About all those -k.html backlinks to your website

Since the end of last year, most of my backlinks have originated from websites without any relevant connection to my content. However, they’re suspiciously similar, identified by the suffix of the referring URL being -k.html. Another distinct feature of the backlinks is that they’re only targeting (as in hotlinking) images.

Ahref's listing of *-k.html backlinks.

Should you follow the backlink, you’ll end up on the referring website without seeing any trace of your content. It’s like the backlink never existed in the first place. What’s going on? Are your competitors trying to hurt your website’s reputation by generating toxic backlinks, or is there another sinister scheme at play here?

The websites showing up in your statistics with those -k.html backlinks are compromised. They are now used by scammers to drive traffic to their fake online stores. After a website has been compromised, it will be used to generate fake product listings.

The reason you won’t see your content on those referring websites is that those pages are only for Google and other search engines. They are not meant to be viewed by actual people.
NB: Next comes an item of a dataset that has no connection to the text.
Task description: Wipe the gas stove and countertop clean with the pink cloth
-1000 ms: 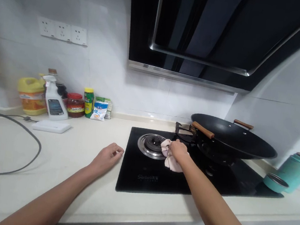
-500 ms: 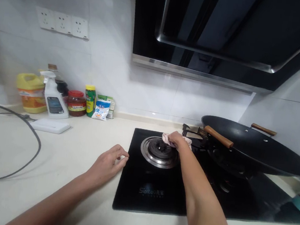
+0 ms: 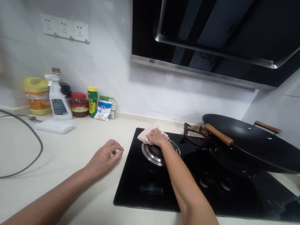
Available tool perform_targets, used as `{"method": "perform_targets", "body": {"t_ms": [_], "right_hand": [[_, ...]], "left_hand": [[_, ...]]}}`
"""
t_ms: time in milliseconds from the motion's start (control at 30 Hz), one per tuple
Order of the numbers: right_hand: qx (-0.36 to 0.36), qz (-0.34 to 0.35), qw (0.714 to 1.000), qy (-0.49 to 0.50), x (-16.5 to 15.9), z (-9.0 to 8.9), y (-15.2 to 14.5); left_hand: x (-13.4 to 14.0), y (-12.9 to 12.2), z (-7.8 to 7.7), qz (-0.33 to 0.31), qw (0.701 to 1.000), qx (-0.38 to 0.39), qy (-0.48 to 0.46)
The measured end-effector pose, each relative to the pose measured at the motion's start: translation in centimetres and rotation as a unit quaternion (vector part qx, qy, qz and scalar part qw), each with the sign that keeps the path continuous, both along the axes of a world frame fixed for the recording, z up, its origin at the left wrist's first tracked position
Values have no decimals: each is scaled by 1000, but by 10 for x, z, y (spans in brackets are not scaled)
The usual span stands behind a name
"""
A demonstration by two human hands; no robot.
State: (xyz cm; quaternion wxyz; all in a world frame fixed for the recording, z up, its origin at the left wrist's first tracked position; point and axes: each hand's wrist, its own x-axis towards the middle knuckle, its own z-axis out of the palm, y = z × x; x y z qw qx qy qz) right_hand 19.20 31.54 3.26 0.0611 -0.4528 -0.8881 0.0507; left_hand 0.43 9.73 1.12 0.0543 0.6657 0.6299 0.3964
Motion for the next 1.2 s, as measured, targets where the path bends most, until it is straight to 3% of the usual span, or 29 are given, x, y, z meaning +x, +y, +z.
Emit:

Any attempt to access those resources in your browser will only return the “legitimate” website and not the scammer’s dynamically generated content.

To get a look at the actual page behind the backlink, I used cURL to impersonate Googlebot and trick the website into returning what was only meant for search engines. By examining the returned document, I could see the actual product listing with my image on it:

A *-k.html page targeted at search engines

This is what the *-k.html referrer page looks like. If you happen to be Googlebot.

What’s the point of making content only available to search engines?

This is quite the popular approach among criminals. For instance, compromising a WordPress-based website allows you to manipulate and control visitor traffic. You might then redirect inbound traffic based on the user-agent (as in this case) or visitor IP addresses, and serve content based on a preset of rules. Imagine how easily you could identify and subvert popular online safety scanners like Securi’s SiteCheck as can be seen below.

A compromised website easily bypasses the Securi's site check scanner.

It comes down to this

I believe we have established that these compromised websites are being used to dynamically generate content that the perpetrator only wants to be seen and browsed (indexed) by search engines. And that finally brings us to the point of the matter. The main objective here is to inject malicious links into search engine result pages. Whenever someone enters a product query in Google or other search engines, the scammer wants their product links to show up in the result pages.

When our innocent and unknowing visitor clicks on a link to the compromised website, the user gets redirected to the scammer’s online store instead. Interestingly, this webshop follows the same pattern of dynamically generating content based on query string in the URL. Anyhow, should you be unfortunate enough to complete a purchase from the store, PayPal will happily collect your money on behalf of the scammer.

Let’s see how it’s all supposed to work with this little animated gif:

Search redirected from the compromised website to the scammer's online store.

One detail worth noting is that the old original *-k.html backlink suffix has since been randomized.

Who’s behind it all?

Who knows, there are lots of people wanting to make a quick buck on the interwebs. However, the scammer’s webshop injects a javascript that tries to identify any Chinese visitors. If found, they’re redirected to a suspended page instead of being exposed to the scam.

I guess we also could look into who’s providing infrastructure and domains for these scammers, but maybe that’s something for another day.